Wie gewaltig diese Aufgabe ist, zeigt ein Blick auf die Finanzpolitik der jüngsten Vergangenheit: Obwohl die Wirtschaft zwischen 2003 und 2007 boomte, fuhr Deutschland durchschnittlich ein Haushaltsdefizit von minus 0,1 Prozent ein. Deutschland war damit nicht allein. Andere Staaten wie Frankreich oder Griechenland fuhren in diesem Zeitraum noch höhere Defizite ein.

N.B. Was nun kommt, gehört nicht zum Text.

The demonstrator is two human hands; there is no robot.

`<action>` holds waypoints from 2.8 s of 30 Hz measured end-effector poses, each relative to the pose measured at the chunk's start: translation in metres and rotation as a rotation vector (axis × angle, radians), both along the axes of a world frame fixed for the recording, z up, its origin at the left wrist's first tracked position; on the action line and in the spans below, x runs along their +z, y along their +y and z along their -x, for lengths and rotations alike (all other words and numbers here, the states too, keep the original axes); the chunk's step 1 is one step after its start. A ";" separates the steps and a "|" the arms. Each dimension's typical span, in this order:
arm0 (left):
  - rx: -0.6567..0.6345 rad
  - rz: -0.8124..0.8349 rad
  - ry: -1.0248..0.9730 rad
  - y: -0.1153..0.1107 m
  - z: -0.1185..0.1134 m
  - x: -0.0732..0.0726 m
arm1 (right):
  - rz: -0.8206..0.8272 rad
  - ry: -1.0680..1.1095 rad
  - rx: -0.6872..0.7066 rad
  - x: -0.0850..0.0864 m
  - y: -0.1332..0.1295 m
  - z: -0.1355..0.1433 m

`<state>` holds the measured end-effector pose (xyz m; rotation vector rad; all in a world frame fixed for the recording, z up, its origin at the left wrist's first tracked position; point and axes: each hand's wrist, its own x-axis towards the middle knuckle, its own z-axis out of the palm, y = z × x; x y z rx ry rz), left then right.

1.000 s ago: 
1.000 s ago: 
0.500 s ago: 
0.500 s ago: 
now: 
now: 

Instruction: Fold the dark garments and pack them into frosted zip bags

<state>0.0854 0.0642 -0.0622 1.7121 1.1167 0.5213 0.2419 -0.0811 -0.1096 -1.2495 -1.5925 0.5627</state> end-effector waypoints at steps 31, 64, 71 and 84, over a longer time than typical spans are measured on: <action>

„Dass die Länder in dieser Wachstumsphase nicht für schlechte Zeiten vorgesorgt haben, deckt das ganze Versagen des Stabilitäts- und Wachstumspaktes auf“, sagt Kater. Der Pakt fordert von den EU-Mitgliedsstaaten in normalen Zeiten einen nahezu ausgeglichenen Haushalt, damit sie im Abschwung genügend Spielraum haben, die Wirtschaft zu stabilisieren. Länder, die in Zukunft stärker wachsen werden als Deutschland, haben dagegen größeren Spielraum. Irland etwa: Da die Wirtschaft laut Prognosen künftig um zwei Prozent zulegen wird, kann es sich sogar Jahr für Jahr ein Haushaltsdefizit von minus ein Prozent leisten, um die Gesamtschulden konstant zu halten. Was zunächst unlogisch erscheint, ergibt durchaus Sinn: Das stärkere Wachstum gleicht das jährliche Haushaltsdefizit wieder aus.

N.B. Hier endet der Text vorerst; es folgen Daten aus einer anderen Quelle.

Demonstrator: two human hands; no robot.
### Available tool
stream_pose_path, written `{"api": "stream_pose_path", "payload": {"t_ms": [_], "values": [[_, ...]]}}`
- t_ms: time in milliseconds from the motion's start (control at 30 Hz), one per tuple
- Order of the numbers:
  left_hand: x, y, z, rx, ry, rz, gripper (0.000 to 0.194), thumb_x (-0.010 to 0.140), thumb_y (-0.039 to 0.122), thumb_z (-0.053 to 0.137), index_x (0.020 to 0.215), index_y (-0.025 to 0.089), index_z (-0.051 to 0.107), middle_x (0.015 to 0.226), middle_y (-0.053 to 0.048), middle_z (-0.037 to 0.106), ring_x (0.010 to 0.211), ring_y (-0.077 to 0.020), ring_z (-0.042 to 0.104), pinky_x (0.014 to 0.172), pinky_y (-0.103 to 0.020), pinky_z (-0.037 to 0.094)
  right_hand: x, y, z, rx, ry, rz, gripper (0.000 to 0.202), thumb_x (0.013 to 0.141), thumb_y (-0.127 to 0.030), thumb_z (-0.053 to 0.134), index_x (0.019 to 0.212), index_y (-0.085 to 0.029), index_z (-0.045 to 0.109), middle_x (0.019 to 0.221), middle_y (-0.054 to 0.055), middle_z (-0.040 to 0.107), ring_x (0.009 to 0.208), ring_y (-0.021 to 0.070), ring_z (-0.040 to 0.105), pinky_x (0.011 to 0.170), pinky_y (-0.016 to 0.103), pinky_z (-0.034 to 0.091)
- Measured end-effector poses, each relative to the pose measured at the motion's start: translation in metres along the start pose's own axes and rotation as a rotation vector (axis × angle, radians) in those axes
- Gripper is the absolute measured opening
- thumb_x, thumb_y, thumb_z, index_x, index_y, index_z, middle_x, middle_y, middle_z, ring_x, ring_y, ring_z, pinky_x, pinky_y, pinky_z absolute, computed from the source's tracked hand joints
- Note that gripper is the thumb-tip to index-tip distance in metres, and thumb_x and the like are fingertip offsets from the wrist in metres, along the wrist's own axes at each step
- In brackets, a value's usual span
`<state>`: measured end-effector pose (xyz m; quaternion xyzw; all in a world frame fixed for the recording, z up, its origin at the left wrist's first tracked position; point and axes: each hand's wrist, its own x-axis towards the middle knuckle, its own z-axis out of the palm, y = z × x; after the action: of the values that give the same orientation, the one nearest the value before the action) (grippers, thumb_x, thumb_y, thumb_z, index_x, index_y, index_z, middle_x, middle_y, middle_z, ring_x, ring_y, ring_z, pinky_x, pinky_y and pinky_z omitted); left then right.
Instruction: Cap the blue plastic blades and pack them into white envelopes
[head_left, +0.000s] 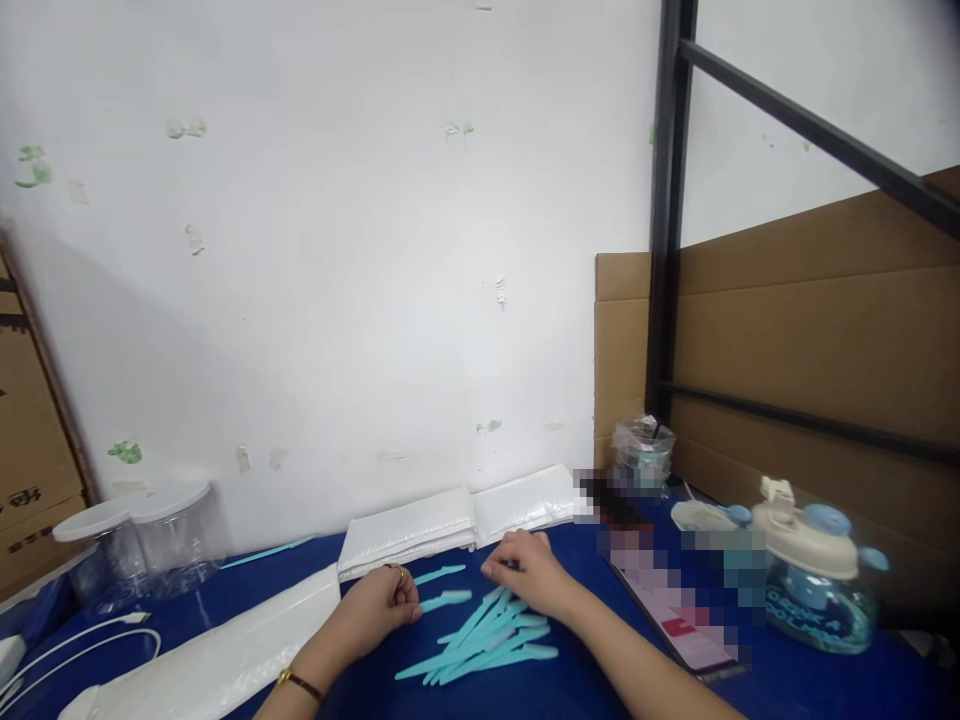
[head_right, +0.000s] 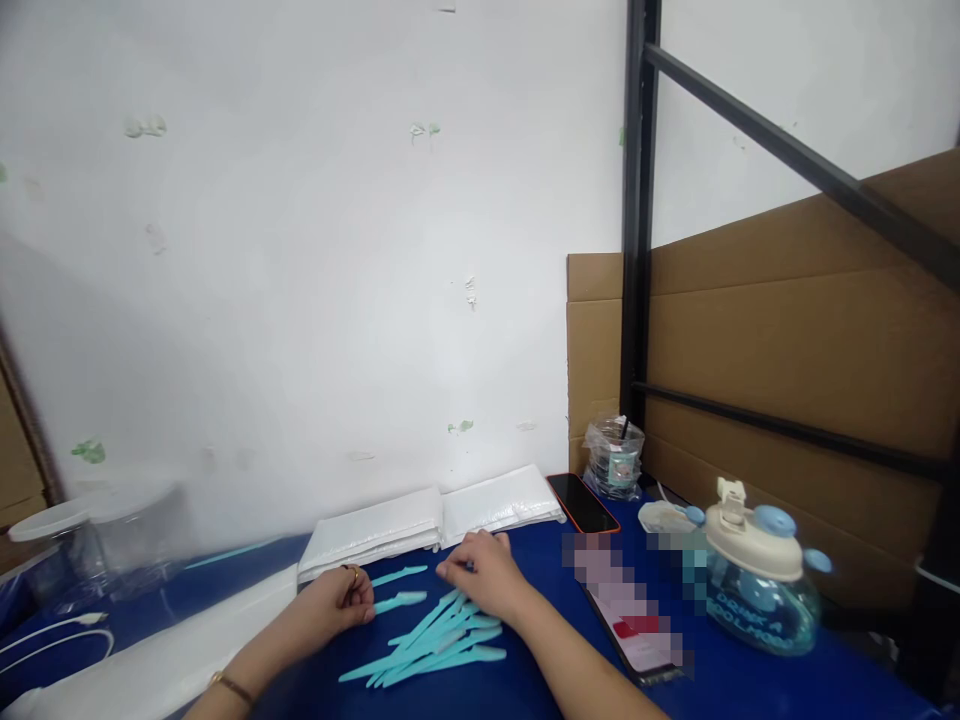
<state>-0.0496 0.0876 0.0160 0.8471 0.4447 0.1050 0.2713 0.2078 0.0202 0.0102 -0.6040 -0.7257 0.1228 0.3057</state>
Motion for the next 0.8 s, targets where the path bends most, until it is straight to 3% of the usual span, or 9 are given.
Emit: {"api": "stream_pose_path", "payload": {"t_ms": [167, 433, 567, 700, 800], "values": [[0.013, 0.016, 0.007, 0.025, 0.116, 0.06, 0.02, 0.071, 0.035, 0.055, 0.079, 0.018, 0.063, 0.071, 0.001, 0.058, 0.065, -0.0142, 0.051, 0.057, -0.022, 0.033, 0.0, -0.011, 0.008, 0.0, -0.057, -0.091, 0.026, 0.088, -0.04, 0.05, 0.076, -0.025, 0.068, 0.082, -0.002, 0.067, 0.089, 0.0175, 0.054, 0.082, 0.033, 0.026], [0.014, -0.001, -0.003, 0.236, 0.247, -0.057, 0.01, 0.072, 0.027, 0.057, 0.076, 0.021, 0.064, 0.078, 0.0, 0.063, 0.075, -0.0162, 0.057, 0.064, -0.024, 0.034, 0.002, 0.033, -0.018, -0.223, 0.074, 0.086, 0.022, 0.086, -0.037, 0.053, 0.077, -0.024, 0.068, 0.082, 0.001, 0.064, 0.089, 0.0198, 0.053, 0.08, 0.035, 0.025], [0.012, 0.005, -0.001, 0.241, 0.313, -0.023, 0.019, 0.071, 0.027, 0.057, 0.088, 0.022, 0.062, 0.085, -0.001, 0.063, 0.082, -0.0177, 0.057, 0.07, -0.025, 0.036, 0.0, 0.027, -0.012, -0.171, 0.062, 0.045, 0.012, 0.081, -0.035, 0.06, 0.082, -0.026, 0.068, 0.086, 0.001, 0.061, 0.088, 0.0184, 0.053, 0.081, 0.035, 0.026], [0.006, 0.024, 0.01, 0.118, 0.233, 0.048, 0.024, 0.076, 0.039, 0.053, 0.086, 0.021, 0.063, 0.083, -0.002, 0.062, 0.077, -0.0173, 0.056, 0.066, -0.025, 0.037, 0.001, 0.011, 0.0, -0.105, -0.088, -0.088, 0.012, 0.073, -0.037, 0.069, 0.079, -0.026, 0.068, 0.087, 0.0, 0.058, 0.094, 0.0204, 0.051, 0.084, 0.034, 0.026], [0.004, 0.035, 0.023, 0.081, 0.13, 0.084, 0.027, 0.075, 0.044, 0.054, 0.084, 0.021, 0.064, 0.083, -0.001, 0.063, 0.073, -0.0163, 0.054, 0.062, -0.024, 0.034, 0.002, 0.007, 0.006, -0.102, -0.143, -0.104, 0.013, 0.072, -0.036, 0.071, 0.076, -0.024, 0.067, 0.089, 0.0, 0.058, 0.096, 0.0209, 0.051, 0.084, 0.034, 0.027]]}}
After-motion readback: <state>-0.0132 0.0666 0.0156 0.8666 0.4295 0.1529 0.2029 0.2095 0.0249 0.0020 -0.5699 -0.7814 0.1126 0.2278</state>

Irland sei eine flexible Volkswirtschaft und habe seine Hausaufgaben gemacht, sagt Kater. Deutschland hingegen bräuchte noch etliche Reformen. Kürzungspotential sieht er etwa bei den Subventionen oder den vielen Ausnahmen im Steuersystem. Ingesamt ist er für Deutschland recht zuversichtlich: „Angesichts der Historie ist Deutschland das letzte Land, das man verdächtigen sollte, dauerhaft eine unsolide Haushaltspolitik zu betreiben“, sagt Kater. Bei anderen Ländern ist er pessimistischer – besonders bei denen, die ihre Sozialsysteme nicht reformiert haben. Dann rücken auf einmal neue Länder in den Fokus, die bisher noch nicht im Blickpunkt standen.

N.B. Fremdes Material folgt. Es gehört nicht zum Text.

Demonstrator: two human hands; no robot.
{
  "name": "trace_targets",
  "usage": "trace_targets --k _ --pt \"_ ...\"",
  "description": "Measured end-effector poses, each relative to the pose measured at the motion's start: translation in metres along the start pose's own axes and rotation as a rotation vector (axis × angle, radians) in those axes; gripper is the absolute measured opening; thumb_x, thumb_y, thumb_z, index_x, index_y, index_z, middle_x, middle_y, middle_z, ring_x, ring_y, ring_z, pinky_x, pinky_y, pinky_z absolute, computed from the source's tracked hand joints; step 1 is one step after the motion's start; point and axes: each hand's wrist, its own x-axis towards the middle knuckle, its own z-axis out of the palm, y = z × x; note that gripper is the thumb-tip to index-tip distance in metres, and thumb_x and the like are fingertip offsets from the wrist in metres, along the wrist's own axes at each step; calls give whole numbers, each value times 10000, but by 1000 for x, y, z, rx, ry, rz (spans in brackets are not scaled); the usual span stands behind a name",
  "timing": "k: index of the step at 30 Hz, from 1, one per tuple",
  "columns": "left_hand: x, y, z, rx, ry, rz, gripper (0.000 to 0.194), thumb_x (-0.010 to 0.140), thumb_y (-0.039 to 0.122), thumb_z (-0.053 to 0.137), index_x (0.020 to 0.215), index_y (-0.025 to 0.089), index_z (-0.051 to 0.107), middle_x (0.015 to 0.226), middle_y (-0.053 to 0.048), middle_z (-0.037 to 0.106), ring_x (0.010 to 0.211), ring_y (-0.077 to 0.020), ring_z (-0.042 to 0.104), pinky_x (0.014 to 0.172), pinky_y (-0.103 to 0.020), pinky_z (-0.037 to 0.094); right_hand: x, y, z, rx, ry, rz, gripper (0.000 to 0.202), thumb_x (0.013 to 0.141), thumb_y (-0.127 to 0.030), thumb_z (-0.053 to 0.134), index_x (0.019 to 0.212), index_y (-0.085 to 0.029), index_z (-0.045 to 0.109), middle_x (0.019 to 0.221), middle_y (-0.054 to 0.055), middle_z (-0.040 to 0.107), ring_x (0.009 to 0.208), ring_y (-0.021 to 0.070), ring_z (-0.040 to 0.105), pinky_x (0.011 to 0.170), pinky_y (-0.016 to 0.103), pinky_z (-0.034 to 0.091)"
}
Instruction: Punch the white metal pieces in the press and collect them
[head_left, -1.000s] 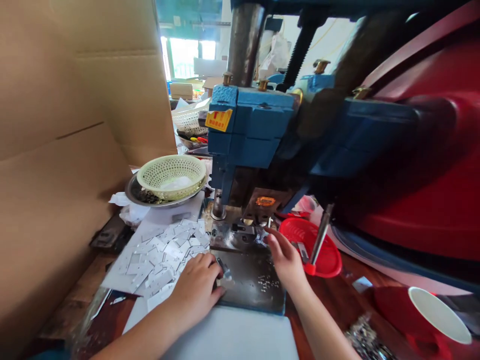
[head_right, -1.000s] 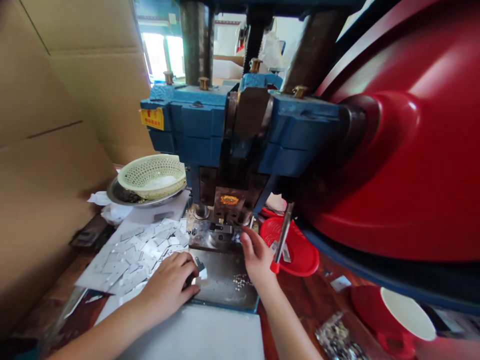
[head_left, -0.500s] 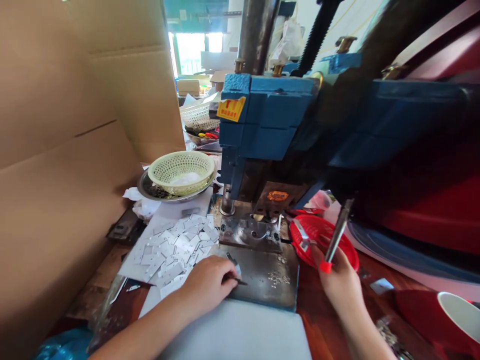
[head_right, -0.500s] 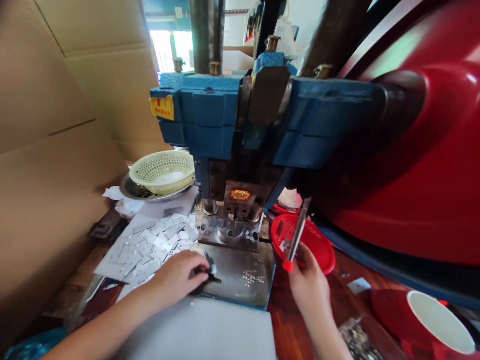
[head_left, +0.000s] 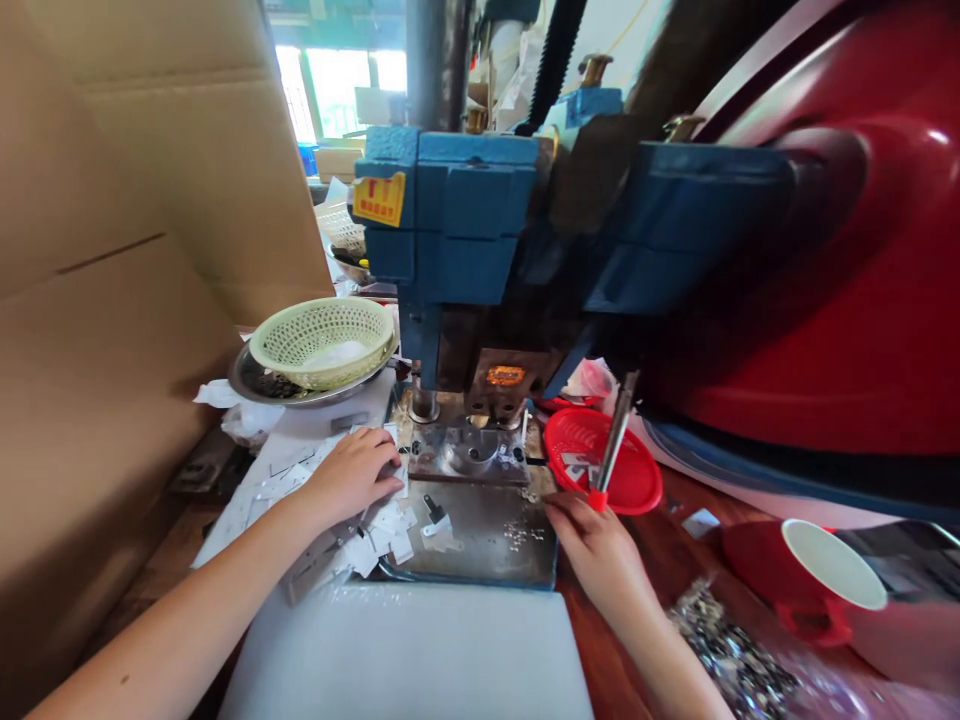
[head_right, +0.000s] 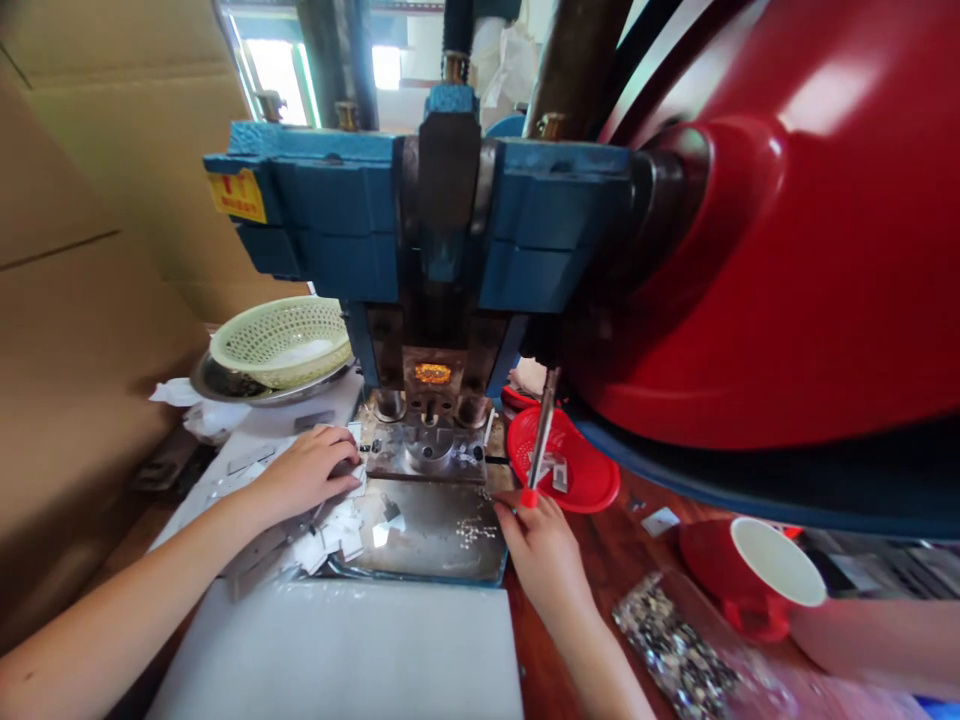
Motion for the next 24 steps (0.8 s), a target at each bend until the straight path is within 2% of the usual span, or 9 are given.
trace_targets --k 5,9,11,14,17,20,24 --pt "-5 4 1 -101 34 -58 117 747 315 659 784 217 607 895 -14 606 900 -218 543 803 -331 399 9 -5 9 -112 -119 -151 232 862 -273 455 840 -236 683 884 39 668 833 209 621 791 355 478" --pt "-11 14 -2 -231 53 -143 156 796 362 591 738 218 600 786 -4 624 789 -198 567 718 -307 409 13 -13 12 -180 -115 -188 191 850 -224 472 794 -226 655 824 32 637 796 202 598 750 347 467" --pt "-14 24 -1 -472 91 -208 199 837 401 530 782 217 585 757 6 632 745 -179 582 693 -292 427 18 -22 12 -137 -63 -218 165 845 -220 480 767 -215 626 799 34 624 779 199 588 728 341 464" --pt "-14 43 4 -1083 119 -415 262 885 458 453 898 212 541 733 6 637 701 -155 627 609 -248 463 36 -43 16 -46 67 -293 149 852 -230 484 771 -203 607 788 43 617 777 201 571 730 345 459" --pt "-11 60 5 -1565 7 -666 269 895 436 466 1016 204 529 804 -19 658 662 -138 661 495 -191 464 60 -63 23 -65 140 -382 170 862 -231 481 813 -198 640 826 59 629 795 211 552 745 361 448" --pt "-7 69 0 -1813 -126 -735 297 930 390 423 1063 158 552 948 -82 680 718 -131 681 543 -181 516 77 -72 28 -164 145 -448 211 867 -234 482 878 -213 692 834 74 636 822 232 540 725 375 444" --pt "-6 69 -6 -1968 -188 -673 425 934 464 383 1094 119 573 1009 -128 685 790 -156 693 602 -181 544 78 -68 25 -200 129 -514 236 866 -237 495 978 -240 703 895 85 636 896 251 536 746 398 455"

Während Italien, das die Finanzmärkte zu den fünf schwächsten Euro-Staaten zählen, etwa dank seiner Rentenreform verhältnismäßig gut dasteht, müsse Frankreich laut Kater erst noch beweisen, dass es seine Sozialsysteme reformieren kann – und sie nicht schon bald zum Sprengsatz für ein weiter aus dem Ruder laufende Staatsverschulden werden.